Due to the gated access, you must pass the token parameter when loading the model. In earlier versions of the Transformers package, you may need to use the use_auth_token parameter instead.

Model performance

The model was evaluated on a test set of 13065 examples (10% of the available data).
Model accuracy is 0.71.

label precision recall f1-score support
0 0.63 0.7 0.66 1417
1 0.69 0.64 0.67 935
2 0.86 0.77 0.81 567
3 0.76 0.7 0.73 321
4 0.67 0.65 0.66 923
5 0.79 0.82 0.8 823
6 0.72 0.74 0.73 673
7 0.83 0.81 0.82 455
8 0.74 0.76 0.75 294
9 0.81 0.83 0.82 376
10 0.68 0.67 0.68 740
11 0.67 0.68 0.68 1137
12 0.76 0.74 0.75 455
13 0.62 0.7 0.66 676
14 0.81 0.69 0.74 506
15 0.71 0.69 0.7 378
16 0.5 0.57 0.54 160
17 0.76 0.71 0.74 1219
18 0.61 0.65 0.63 737
19 0.67 0.26 0.37 47
20 0.77 0.73 0.75 225
21 0 0 0 1
macro avg 0.68 0.66 0.67 13065
weighted avg 0.71 0.71 0.71 13065

Inference platform

This model is used by the CAP Babel Machine, an open-source and free natural language processing tool, designed to simplify and speed up projects for comparative research.

Cooperation

Model performance can be significantly improved by extending our training sets.
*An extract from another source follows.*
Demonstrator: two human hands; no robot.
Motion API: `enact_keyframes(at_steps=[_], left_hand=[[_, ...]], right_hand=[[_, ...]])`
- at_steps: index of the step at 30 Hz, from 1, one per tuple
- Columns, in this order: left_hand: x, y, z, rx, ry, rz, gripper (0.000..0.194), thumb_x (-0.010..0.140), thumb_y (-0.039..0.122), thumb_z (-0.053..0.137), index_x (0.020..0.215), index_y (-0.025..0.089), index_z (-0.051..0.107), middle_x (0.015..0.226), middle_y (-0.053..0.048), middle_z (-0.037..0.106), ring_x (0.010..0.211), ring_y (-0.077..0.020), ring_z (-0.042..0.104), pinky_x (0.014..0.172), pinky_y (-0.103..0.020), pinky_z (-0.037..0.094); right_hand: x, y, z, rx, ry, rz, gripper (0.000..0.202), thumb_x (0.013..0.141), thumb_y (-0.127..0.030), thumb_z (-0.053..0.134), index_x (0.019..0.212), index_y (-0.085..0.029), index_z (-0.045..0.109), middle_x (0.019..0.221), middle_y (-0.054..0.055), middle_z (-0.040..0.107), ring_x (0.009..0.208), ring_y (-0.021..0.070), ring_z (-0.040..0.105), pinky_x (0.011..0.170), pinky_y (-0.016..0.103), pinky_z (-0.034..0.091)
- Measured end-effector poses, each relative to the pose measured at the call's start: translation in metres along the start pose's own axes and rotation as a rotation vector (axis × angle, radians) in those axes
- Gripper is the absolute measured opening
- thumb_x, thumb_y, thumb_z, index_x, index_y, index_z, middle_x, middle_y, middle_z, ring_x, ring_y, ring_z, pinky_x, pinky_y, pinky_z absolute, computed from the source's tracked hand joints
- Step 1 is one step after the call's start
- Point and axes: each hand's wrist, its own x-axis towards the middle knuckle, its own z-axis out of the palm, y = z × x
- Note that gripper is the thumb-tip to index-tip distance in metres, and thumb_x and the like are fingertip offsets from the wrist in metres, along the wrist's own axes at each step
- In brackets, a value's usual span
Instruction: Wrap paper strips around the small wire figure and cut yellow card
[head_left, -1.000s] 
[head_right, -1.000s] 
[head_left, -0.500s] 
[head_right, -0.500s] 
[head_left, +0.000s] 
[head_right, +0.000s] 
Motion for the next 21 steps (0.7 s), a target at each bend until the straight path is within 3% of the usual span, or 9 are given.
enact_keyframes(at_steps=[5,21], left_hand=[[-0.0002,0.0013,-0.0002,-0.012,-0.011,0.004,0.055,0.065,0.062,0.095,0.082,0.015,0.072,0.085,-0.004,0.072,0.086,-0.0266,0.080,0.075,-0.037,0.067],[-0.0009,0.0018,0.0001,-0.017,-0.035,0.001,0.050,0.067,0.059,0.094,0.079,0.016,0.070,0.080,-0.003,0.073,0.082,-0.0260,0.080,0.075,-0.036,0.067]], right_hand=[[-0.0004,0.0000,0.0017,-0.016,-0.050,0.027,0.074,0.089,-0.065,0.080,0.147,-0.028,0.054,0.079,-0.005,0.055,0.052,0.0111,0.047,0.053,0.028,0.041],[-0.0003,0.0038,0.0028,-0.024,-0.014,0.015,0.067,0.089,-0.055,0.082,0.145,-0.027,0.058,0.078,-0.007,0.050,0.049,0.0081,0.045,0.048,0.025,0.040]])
We appreciate every submission of CAP-coded corpora (of any domain and language) at poltextlab{at}poltextlab{dot}com or by using the CAP Babel Machine.

Debugging and issues

This architecture uses the sentencepiece tokenizer. In order to run the model before transformers==4.27 you need to install it manually.

If you encounter a RuntimeError when loading the model using the from_pretrained() method, adding ignore_mismatched_sizes=True should solve the issue.